Data to examine –
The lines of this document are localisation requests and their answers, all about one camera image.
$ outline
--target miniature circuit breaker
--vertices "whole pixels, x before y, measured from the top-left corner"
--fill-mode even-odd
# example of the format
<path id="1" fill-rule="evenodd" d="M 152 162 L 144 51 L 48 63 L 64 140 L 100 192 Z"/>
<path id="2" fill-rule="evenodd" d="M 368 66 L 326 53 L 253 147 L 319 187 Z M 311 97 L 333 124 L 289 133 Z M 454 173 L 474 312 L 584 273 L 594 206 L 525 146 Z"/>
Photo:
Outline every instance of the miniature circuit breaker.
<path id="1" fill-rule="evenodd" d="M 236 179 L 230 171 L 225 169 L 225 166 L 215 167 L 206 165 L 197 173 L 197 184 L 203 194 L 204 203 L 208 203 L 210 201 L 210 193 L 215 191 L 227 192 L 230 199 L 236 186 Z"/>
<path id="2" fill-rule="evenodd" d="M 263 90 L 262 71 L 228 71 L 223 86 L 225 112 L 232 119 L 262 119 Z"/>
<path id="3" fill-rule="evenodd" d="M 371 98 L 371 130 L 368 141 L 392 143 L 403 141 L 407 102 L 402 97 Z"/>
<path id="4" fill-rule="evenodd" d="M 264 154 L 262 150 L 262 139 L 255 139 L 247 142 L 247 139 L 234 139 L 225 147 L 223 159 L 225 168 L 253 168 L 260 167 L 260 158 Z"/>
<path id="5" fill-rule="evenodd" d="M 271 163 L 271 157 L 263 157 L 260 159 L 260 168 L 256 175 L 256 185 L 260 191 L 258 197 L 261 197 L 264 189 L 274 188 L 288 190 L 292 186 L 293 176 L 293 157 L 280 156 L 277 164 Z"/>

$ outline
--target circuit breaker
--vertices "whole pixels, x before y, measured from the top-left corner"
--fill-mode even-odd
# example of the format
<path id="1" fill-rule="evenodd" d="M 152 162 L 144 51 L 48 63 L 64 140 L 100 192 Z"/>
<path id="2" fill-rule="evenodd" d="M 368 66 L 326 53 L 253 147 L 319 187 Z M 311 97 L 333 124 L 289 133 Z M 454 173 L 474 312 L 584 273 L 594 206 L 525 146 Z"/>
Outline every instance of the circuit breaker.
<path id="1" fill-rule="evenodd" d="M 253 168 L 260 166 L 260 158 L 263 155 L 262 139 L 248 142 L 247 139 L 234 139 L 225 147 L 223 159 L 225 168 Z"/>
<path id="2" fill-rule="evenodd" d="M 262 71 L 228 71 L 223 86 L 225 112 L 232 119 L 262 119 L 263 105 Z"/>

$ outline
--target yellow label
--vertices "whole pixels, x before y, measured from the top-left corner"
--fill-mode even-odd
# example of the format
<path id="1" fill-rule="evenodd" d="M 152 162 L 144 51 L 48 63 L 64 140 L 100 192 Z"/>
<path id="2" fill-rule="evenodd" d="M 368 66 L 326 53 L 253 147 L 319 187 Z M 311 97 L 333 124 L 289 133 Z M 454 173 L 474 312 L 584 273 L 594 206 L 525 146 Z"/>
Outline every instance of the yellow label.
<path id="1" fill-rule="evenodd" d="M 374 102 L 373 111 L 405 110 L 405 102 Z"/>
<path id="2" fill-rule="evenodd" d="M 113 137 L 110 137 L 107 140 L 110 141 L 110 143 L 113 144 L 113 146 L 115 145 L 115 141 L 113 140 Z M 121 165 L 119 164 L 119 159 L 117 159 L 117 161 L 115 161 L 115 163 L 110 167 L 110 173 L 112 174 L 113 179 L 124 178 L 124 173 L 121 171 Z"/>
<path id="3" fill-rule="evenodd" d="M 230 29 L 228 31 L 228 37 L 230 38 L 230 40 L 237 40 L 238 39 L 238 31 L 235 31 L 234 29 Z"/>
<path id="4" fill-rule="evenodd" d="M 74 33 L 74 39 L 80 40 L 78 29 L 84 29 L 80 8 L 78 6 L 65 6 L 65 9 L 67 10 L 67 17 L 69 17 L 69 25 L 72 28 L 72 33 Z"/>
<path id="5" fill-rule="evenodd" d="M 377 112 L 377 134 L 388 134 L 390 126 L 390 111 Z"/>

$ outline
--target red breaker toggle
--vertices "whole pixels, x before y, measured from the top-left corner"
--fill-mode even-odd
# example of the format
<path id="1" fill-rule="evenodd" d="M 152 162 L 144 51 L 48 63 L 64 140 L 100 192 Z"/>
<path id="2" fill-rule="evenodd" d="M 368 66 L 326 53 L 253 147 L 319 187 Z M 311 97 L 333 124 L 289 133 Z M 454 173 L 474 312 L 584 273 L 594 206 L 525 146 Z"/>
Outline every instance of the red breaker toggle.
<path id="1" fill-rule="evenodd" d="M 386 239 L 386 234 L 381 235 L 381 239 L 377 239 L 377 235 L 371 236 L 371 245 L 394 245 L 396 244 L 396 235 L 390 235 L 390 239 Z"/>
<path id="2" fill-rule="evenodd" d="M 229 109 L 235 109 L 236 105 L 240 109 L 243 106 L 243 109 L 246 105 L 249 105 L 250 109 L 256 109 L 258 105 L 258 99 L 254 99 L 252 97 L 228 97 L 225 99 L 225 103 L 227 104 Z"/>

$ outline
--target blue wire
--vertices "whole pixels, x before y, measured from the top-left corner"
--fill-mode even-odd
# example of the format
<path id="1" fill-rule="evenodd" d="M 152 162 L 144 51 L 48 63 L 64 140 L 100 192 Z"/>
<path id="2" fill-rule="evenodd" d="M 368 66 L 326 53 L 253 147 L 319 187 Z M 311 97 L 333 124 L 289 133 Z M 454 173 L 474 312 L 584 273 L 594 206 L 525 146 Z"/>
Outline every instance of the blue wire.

Your goal – Extract the entries above verbatim.

Exercise solution –
The lines of this document are localisation requests and their answers, all about one camera image.
$ outline
--target miniature circuit breaker
--vertices "whole pixels, x before y, measured from the top-left corner"
--fill-mode even-odd
# example of the format
<path id="1" fill-rule="evenodd" d="M 152 162 L 144 51 L 48 63 L 64 140 L 100 192 Z"/>
<path id="2" fill-rule="evenodd" d="M 368 66 L 326 53 L 253 147 L 319 187 Z M 311 97 L 333 124 L 289 133 Z M 454 173 L 474 312 L 584 273 L 594 206 L 525 146 Z"/>
Photo:
Outline every instance of the miniature circuit breaker.
<path id="1" fill-rule="evenodd" d="M 236 179 L 230 171 L 225 169 L 225 166 L 215 167 L 206 165 L 197 173 L 197 184 L 203 194 L 204 203 L 208 203 L 210 201 L 210 193 L 215 191 L 227 192 L 230 199 L 236 186 Z"/>
<path id="2" fill-rule="evenodd" d="M 263 90 L 262 71 L 228 71 L 223 86 L 225 112 L 232 119 L 262 119 Z"/>
<path id="3" fill-rule="evenodd" d="M 371 98 L 371 130 L 368 141 L 392 143 L 403 141 L 407 102 L 402 97 Z"/>
<path id="4" fill-rule="evenodd" d="M 264 154 L 262 150 L 262 139 L 255 139 L 247 142 L 247 139 L 234 139 L 225 147 L 223 159 L 225 168 L 253 168 L 260 167 L 260 158 Z"/>
<path id="5" fill-rule="evenodd" d="M 271 163 L 271 157 L 263 157 L 260 159 L 260 168 L 256 175 L 256 185 L 260 191 L 258 197 L 261 197 L 264 189 L 274 188 L 288 190 L 292 186 L 293 176 L 293 157 L 280 156 L 277 164 Z"/>

$ outline
--target circuit breaker
--vertices "whole pixels, x before y, measured from the top-left corner"
--fill-mode even-odd
# example of the format
<path id="1" fill-rule="evenodd" d="M 152 162 L 144 51 L 48 63 L 64 140 L 100 192 Z"/>
<path id="2" fill-rule="evenodd" d="M 368 66 L 326 53 L 253 147 L 319 187 Z M 311 97 L 333 124 L 289 133 Z M 454 173 L 474 312 L 584 273 L 594 206 L 525 146 Z"/>
Outline every instance of the circuit breaker.
<path id="1" fill-rule="evenodd" d="M 253 168 L 260 166 L 260 158 L 263 155 L 262 139 L 248 142 L 247 139 L 234 139 L 225 147 L 223 159 L 225 168 Z"/>
<path id="2" fill-rule="evenodd" d="M 262 71 L 228 71 L 223 86 L 225 112 L 232 119 L 262 119 L 263 105 Z"/>

$ outline
--target yellow label
--vertices "whole pixels, x before y, measured from the top-left corner"
--fill-mode even-odd
# example of the format
<path id="1" fill-rule="evenodd" d="M 152 162 L 144 51 L 48 63 L 64 140 L 100 192 Z"/>
<path id="2" fill-rule="evenodd" d="M 368 66 L 326 53 L 253 147 L 319 187 Z M 311 97 L 333 124 L 289 133 Z M 454 173 L 474 312 L 584 273 L 594 206 L 525 146 Z"/>
Outline every instance of the yellow label.
<path id="1" fill-rule="evenodd" d="M 374 102 L 373 111 L 405 110 L 405 102 Z"/>
<path id="2" fill-rule="evenodd" d="M 113 137 L 110 137 L 107 140 L 110 141 L 110 143 L 113 144 L 113 146 L 115 145 L 115 141 L 113 140 Z M 121 165 L 119 164 L 119 159 L 117 159 L 117 161 L 115 161 L 115 163 L 110 167 L 110 173 L 112 174 L 113 179 L 124 178 L 124 173 L 121 171 Z"/>
<path id="3" fill-rule="evenodd" d="M 230 29 L 228 31 L 228 37 L 230 38 L 230 40 L 237 40 L 238 39 L 238 31 L 235 31 L 234 29 Z"/>
<path id="4" fill-rule="evenodd" d="M 74 33 L 74 39 L 80 40 L 78 29 L 84 29 L 80 8 L 78 6 L 65 6 L 65 9 L 67 10 L 67 17 L 69 17 L 69 25 L 72 28 L 72 33 Z"/>
<path id="5" fill-rule="evenodd" d="M 377 112 L 377 134 L 388 134 L 390 126 L 390 111 Z"/>

$ outline
--target red breaker toggle
--vertices "whole pixels, x before y, measured from the top-left corner"
--fill-mode even-odd
# example of the format
<path id="1" fill-rule="evenodd" d="M 152 162 L 144 51 L 48 63 L 64 140 L 100 192 Z"/>
<path id="2" fill-rule="evenodd" d="M 368 66 L 326 53 L 253 147 L 319 187 Z M 311 97 L 333 124 L 289 133 Z M 454 173 L 474 312 L 584 273 L 594 206 L 525 146 Z"/>
Outline every instance of the red breaker toggle.
<path id="1" fill-rule="evenodd" d="M 386 239 L 386 234 L 381 235 L 381 239 L 377 239 L 377 235 L 371 236 L 371 245 L 394 245 L 396 244 L 396 235 L 390 235 L 390 239 Z"/>
<path id="2" fill-rule="evenodd" d="M 229 109 L 235 109 L 236 105 L 240 109 L 243 106 L 243 109 L 246 105 L 249 105 L 250 109 L 256 109 L 258 105 L 258 99 L 254 99 L 252 97 L 228 97 L 225 99 L 225 103 L 227 104 Z"/>

$ outline
--target blue wire
--vertices "whole pixels, x before y, measured from the top-left corner"
--fill-mode even-odd
# example of the format
<path id="1" fill-rule="evenodd" d="M 152 162 L 144 51 L 48 63 L 64 140 L 100 192 Z"/>
<path id="2" fill-rule="evenodd" d="M 368 66 L 326 53 L 253 147 L 319 187 Z M 311 97 L 333 124 L 289 133 Z M 454 173 L 474 312 L 584 273 L 594 206 L 525 146 Z"/>
Outline every instance of the blue wire.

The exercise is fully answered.